§ ABOUT THIS EXERCISE:
Return every line of the listing below, unchanged, from its first line to the line holding "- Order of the", that line included.

§ INFORMATION SHOWN:
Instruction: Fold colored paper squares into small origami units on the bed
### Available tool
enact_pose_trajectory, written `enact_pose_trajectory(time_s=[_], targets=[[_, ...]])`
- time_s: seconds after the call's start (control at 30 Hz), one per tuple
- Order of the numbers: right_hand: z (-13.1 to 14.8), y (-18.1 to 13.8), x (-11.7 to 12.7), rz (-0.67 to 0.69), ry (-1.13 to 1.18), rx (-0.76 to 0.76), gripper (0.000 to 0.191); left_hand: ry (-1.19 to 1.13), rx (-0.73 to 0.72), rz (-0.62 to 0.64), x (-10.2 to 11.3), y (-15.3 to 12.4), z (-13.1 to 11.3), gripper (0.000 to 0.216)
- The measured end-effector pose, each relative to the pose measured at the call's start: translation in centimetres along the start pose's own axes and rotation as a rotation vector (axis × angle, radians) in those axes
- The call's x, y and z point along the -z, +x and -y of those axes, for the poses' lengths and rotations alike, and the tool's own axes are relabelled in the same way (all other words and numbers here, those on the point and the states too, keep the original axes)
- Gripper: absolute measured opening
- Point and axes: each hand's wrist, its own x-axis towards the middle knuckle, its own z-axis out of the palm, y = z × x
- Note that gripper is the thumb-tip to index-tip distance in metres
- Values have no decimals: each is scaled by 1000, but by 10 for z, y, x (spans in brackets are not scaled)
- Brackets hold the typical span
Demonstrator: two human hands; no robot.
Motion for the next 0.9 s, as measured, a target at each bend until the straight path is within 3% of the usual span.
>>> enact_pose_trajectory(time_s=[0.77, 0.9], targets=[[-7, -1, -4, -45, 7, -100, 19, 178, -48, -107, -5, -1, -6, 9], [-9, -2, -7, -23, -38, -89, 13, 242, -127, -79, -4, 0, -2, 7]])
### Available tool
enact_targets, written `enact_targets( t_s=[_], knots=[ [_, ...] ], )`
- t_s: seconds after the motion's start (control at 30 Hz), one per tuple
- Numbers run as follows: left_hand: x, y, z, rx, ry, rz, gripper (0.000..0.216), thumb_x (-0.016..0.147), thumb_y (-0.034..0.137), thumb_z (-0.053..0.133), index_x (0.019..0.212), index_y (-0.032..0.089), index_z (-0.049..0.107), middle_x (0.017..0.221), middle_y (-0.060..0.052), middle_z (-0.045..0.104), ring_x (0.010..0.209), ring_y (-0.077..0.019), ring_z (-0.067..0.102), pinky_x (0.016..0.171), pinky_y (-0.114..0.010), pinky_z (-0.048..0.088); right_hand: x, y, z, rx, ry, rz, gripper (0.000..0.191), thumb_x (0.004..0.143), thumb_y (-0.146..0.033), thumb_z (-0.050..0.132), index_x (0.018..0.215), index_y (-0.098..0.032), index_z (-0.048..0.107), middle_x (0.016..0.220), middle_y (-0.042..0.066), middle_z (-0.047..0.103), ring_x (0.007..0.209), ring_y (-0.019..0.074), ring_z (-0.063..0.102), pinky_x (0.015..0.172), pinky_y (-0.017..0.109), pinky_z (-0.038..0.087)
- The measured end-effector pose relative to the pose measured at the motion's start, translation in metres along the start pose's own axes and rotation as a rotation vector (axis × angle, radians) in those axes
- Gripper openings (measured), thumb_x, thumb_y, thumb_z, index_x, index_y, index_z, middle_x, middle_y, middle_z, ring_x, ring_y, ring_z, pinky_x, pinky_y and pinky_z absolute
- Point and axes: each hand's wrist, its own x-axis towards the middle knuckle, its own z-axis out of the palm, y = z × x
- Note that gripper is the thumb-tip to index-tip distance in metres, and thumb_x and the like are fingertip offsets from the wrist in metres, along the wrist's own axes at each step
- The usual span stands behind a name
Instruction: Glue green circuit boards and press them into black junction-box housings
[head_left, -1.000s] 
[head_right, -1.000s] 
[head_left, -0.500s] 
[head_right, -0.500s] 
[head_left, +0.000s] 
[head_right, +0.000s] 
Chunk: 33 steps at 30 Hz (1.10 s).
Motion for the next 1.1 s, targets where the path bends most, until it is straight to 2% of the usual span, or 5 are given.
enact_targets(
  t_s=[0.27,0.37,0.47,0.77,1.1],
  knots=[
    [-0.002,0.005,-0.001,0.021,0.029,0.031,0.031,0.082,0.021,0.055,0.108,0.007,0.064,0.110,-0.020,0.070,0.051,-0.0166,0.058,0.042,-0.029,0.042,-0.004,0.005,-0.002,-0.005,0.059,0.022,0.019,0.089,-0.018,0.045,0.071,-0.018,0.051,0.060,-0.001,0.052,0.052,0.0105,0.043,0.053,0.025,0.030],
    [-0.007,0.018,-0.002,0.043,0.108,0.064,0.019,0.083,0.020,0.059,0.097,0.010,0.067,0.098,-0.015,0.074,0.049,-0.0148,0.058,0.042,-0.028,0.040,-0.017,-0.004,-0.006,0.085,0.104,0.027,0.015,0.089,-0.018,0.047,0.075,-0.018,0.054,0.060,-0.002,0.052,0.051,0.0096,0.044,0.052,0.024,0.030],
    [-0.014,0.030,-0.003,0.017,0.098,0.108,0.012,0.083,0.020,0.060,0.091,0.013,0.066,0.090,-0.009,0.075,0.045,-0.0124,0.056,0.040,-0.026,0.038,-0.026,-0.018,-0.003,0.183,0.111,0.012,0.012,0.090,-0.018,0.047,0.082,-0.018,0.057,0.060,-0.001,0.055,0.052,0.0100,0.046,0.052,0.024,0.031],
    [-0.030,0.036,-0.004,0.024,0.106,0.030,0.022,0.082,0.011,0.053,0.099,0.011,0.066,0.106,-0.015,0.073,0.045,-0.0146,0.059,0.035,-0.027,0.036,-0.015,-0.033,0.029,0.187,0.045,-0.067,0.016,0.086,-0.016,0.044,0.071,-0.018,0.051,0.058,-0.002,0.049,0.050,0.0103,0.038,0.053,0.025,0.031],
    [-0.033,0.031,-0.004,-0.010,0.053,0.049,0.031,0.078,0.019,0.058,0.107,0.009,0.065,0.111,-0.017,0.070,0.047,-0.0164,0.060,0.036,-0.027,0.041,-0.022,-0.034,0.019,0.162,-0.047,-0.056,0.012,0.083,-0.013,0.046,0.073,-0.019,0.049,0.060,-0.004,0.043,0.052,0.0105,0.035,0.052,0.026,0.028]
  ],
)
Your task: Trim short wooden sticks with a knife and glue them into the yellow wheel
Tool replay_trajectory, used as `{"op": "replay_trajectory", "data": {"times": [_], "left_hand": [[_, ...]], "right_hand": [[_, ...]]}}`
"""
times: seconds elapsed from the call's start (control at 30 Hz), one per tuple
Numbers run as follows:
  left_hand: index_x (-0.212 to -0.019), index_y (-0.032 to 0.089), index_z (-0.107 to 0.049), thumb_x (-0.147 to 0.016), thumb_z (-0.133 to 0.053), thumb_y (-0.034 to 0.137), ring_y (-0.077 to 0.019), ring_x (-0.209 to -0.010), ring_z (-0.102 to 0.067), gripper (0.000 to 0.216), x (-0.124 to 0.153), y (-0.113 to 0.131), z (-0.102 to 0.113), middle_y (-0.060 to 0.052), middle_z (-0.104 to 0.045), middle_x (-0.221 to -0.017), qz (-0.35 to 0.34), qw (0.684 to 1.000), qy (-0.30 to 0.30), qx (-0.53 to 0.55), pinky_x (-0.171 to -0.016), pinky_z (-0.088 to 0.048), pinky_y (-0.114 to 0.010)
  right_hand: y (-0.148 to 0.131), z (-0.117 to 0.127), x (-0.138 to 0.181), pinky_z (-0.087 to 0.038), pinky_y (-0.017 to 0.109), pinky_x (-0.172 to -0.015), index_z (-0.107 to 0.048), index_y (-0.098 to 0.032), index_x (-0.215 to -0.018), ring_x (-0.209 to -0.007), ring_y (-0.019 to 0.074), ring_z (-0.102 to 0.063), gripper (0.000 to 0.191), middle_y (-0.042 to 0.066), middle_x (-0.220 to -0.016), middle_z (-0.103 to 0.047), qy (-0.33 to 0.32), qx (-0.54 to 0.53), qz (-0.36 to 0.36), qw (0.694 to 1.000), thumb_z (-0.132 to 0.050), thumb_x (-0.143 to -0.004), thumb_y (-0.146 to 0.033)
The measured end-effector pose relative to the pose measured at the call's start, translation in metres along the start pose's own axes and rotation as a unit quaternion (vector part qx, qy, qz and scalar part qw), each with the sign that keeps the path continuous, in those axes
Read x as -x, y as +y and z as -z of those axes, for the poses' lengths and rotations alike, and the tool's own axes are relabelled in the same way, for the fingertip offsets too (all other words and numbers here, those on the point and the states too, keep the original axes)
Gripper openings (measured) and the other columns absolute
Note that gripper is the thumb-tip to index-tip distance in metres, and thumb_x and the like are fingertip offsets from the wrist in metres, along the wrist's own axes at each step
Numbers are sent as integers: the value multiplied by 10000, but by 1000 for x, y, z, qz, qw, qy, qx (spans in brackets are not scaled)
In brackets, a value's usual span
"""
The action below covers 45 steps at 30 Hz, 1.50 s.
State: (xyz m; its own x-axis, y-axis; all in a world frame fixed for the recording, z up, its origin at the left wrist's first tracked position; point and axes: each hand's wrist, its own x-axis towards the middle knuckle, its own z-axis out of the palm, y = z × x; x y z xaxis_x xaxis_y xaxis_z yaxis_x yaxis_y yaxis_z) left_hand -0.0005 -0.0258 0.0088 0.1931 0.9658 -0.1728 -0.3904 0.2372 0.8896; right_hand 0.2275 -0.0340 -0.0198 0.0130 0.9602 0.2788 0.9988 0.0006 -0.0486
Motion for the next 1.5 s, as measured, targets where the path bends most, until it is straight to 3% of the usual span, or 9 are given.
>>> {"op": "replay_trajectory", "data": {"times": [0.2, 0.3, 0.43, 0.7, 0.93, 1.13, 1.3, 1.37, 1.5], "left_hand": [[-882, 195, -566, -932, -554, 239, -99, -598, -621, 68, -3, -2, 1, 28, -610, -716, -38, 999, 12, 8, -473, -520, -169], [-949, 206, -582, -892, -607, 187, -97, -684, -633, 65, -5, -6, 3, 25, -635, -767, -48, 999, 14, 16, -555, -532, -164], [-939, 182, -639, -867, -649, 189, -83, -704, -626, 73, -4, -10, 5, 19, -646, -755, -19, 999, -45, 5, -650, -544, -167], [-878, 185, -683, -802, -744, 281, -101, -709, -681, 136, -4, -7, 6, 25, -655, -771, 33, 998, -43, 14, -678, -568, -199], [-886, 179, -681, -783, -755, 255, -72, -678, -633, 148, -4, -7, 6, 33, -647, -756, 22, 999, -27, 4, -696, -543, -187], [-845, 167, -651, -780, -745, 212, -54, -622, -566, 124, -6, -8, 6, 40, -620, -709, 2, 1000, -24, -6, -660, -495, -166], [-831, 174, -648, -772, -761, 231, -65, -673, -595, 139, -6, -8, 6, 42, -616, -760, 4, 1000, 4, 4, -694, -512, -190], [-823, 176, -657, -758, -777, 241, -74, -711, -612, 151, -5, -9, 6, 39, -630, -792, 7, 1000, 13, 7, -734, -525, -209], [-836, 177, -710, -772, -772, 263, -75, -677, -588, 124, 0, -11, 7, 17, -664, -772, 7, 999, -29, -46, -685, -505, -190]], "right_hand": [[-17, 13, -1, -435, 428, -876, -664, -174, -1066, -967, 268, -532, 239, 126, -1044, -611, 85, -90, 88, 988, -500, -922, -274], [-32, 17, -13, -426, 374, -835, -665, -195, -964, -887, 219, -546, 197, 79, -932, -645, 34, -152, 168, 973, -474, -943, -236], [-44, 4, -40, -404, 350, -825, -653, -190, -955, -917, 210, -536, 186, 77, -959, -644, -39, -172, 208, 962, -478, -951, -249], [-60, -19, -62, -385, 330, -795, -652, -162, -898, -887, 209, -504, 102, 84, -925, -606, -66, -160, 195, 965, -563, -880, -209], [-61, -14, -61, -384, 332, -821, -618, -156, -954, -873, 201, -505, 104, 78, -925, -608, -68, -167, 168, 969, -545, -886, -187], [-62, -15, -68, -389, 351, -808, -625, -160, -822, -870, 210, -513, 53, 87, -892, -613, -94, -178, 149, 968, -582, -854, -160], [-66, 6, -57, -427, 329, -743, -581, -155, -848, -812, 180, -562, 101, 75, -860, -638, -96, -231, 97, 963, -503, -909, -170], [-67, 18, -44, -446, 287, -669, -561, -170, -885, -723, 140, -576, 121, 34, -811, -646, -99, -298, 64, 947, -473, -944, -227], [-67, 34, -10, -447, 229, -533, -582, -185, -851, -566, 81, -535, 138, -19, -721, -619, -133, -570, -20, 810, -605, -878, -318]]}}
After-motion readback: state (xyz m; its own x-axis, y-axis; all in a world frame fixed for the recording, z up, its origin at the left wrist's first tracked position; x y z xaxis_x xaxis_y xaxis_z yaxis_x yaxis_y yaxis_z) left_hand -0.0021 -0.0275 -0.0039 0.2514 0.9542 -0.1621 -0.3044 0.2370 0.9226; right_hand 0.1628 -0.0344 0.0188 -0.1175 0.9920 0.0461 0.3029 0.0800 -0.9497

§ RESPONSE TO THE EXERCISE:
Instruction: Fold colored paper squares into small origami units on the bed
### Available tool
enact_pose_trajectory, written `enact_pose_trajectory(time_s=[_], targets=[[_, ...]])`
- time_s: seconds after the call's start (control at 30 Hz), one per tuple
- Order of the numbers: right_hand: z (-13.1 to 14.8), y (-18.1 to 13.8), x (-11.7 to 12.7), rz (-0.67 to 0.69), ry (-1.13 to 1.18), rx (-0.76 to 0.76), gripper (0.000 to 0.191); left_hand: ry (-1.19 to 1.13), rx (-0.73 to 0.72), rz (-0.62 to 0.64), x (-10.2 to 11.3), y (-15.3 to 12.4), z (-13.1 to 11.3), gripper (0.000 to 0.216)

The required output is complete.